А за ужином опять объелись. Когда вошел Павел Иванович в отведенную комнату для спанья и, ложась в постель, пощупал животик свой: «Барабан!» сказал: «никакой городничий не взойдет!» Надобно такому стеченью обстоятельств, что за стеной был кабинет хозяина. Стена была тонкая, и слышалось всё, что там ни говорилось. Хозяин заказывал повару, под видом раннего завтрака, на завтрашний день решительный обед. И как заказывал! У мертвого родился бы аппетит.
«Да кулебяку сделай на четыре угла», говорил он с присасываньем и забирая к себе дух. «В один угол положи ты мне щеки осетра да визиги, в другой гречневой кашицы, да грибочков с лучком, да молок сладких, да мозгов, да еще чего знаешь там этакого, какого-нибудь там того. Да чтобы она с одного боку, понимаешь, подрумянилась бы, а с другого пусти ее полегче. Да исподку-то, пропеки ее так, чтобы всю ее прососало, проняло бы так, чтобы она вся, знаешь, этак растого — не то, чтобы рассыпалась, а истаяла бы во рту как снег какой, так чтобы и не услышал». Говоря это, Петух присмактывал и подшлепывал губами.
«Чорт побери, не даст спать», думал Чичиков и закутал голову в одеяло, чтобы не слышать ничего. Но и сквозь одеяло было слышно:
«А в обкладку к осетру подпусти свеклу звездочкой, да сняточков, да груздочков, да там, знаешь, репушки, да морковки, да бобков, там чего-нибудь этакого, знаешь, того растого, чтобы гарниру, гарниру всякого побольше. Да в свиной сычуг положи ледку, чтобы он взбухнул хорошенько».
Много еще Петух заказывал блюд. Только и раздавалось: «Да поджарь, да подпеки, да дай взопреть хорошенько». Заснул Чичиков уже на каком-то индюке.
На другой день до того объелись гости, что Платонов уже не мог ехать верхом. Жеребец был отправлен с конюхом Петуха. Они сели в коляску. Мордатый пес лениво пошел за коляской: он тоже объелся.

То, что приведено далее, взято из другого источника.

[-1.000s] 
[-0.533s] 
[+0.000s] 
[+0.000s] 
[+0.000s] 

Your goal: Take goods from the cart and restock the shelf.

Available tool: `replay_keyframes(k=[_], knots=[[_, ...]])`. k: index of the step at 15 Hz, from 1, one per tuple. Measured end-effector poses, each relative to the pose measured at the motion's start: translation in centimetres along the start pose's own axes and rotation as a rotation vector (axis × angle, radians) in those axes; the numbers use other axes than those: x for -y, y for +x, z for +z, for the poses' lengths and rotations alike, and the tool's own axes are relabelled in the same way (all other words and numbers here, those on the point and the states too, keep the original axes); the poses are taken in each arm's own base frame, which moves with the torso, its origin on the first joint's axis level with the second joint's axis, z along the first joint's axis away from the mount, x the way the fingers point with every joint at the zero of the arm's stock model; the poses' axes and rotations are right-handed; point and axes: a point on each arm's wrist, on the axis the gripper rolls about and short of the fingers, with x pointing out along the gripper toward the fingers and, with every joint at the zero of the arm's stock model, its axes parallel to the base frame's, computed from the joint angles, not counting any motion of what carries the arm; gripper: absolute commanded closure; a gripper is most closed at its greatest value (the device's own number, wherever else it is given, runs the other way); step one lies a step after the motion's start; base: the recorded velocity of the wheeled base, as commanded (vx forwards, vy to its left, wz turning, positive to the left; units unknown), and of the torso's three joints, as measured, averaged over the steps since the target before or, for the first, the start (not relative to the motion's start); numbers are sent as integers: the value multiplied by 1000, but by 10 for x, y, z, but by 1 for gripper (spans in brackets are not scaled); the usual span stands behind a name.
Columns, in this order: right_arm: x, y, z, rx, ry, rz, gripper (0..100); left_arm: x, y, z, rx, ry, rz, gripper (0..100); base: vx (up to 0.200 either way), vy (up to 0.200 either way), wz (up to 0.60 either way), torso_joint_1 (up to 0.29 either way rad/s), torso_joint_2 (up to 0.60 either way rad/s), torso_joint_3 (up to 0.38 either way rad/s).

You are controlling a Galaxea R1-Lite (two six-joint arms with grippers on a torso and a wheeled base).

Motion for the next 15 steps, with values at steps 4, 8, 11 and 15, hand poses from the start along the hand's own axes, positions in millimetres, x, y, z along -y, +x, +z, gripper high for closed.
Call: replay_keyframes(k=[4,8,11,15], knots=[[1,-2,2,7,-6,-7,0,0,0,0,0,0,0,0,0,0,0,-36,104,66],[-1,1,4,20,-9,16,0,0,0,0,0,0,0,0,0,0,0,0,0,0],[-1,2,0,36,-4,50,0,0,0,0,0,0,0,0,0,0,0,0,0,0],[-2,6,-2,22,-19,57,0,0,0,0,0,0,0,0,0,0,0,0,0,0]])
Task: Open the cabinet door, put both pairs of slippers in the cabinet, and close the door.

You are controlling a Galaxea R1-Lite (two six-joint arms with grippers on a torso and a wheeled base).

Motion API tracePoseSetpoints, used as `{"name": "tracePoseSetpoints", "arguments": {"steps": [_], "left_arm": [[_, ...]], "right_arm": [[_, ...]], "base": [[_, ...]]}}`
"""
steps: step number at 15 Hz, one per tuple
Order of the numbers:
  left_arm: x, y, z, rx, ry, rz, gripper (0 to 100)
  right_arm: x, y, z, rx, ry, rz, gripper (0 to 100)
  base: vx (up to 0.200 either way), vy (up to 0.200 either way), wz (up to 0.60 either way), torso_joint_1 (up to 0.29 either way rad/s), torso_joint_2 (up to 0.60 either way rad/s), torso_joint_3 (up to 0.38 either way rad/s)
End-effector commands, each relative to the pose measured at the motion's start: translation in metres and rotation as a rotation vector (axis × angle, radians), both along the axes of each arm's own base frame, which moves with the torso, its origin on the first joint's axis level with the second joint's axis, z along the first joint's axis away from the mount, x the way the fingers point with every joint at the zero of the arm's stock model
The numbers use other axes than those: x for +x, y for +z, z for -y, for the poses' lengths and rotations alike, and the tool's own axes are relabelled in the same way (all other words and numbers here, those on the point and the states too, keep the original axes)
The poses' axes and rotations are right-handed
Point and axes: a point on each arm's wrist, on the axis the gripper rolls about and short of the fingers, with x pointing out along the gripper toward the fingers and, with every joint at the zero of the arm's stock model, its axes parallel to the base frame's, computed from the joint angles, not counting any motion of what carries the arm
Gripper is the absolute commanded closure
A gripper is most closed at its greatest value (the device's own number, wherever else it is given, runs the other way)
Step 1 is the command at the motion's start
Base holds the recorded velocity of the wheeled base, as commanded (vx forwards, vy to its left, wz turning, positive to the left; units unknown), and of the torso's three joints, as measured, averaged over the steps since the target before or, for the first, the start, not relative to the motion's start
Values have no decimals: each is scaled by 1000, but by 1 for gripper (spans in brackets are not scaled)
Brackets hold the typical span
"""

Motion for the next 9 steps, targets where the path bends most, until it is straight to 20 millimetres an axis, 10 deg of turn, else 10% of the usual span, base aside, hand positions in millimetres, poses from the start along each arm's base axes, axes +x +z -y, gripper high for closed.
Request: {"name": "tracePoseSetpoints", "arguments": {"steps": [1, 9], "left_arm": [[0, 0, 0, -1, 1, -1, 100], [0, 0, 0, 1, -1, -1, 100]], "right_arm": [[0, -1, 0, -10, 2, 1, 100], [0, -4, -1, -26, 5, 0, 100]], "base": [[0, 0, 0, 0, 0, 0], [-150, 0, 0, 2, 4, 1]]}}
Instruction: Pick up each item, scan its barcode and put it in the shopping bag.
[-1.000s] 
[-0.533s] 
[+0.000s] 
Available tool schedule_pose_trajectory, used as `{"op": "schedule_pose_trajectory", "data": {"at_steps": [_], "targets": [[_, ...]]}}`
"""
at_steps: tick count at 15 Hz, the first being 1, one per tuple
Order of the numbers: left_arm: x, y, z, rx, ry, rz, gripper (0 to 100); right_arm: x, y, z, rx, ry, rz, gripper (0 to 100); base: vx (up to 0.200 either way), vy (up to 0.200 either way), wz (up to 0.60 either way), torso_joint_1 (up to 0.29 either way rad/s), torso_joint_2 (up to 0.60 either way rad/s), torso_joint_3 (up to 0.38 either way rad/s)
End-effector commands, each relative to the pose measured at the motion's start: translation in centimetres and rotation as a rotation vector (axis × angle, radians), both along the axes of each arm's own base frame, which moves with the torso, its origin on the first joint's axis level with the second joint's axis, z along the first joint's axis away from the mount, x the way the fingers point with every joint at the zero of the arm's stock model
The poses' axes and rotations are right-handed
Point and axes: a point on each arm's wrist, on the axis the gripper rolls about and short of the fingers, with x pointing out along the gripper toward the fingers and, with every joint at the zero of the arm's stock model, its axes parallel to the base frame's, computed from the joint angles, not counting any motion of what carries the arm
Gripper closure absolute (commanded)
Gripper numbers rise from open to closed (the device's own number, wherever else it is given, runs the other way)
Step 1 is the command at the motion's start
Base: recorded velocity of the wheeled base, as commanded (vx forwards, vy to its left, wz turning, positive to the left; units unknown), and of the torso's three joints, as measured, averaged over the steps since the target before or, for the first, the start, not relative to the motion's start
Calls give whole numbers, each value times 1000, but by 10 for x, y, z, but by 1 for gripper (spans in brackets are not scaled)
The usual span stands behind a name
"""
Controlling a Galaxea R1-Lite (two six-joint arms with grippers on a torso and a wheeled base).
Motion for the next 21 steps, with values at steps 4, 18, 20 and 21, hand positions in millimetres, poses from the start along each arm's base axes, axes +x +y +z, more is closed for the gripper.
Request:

«Это уже слишком», сказал Чичиков, когда выехали они со двора.
«А не скучает, вот что досадно», <подумал> Платонов.
«Было бы у меня, как у тебя, 70 тысяч в год доходу», подумал Чичиков: «да я бы скуку и на глаза к себе <не пустил>. Вон откупщик Муразов, — легко сказать, — 10 миллионов… Экой куш».
«Что, вам ничего заехать? Мне бы хотелось проститься с сестрой и с зятем».
«С большим удовольствием», сказал Чичиков.
«Если вы охотник до хозяйства», сказал Платонов, «то вам будет с ним интересно познакомиться. Уж лучше хозяина вы не сыщете. Он в десять лет возвел свое именье до <того>, что вместо 30 теперь получает двести тысяч».
«Ах, да это, конечно, препочтенный человек! Это преинтересно будет с этаким человеком познакомиться. Как же? Да ведь это сказать… А как по фамилии?»
«Костанжогло».
«А имя и отчество, позвольте узнать?»
«Константин Федорович».
«Константин Федорович Костанжогло! Очень будет интересно познакомиться. Поучительно узнать этакого человека».
Платонов принял на себя руководить Селифаном, что было нужно, потому что тот едва держался на козлах. Петрушка два раза сторчаком слетел с коляски, так что необходимо было, наконец, привязать его веревкой к козлам. «Экая скотина!» повторял только Чичиков.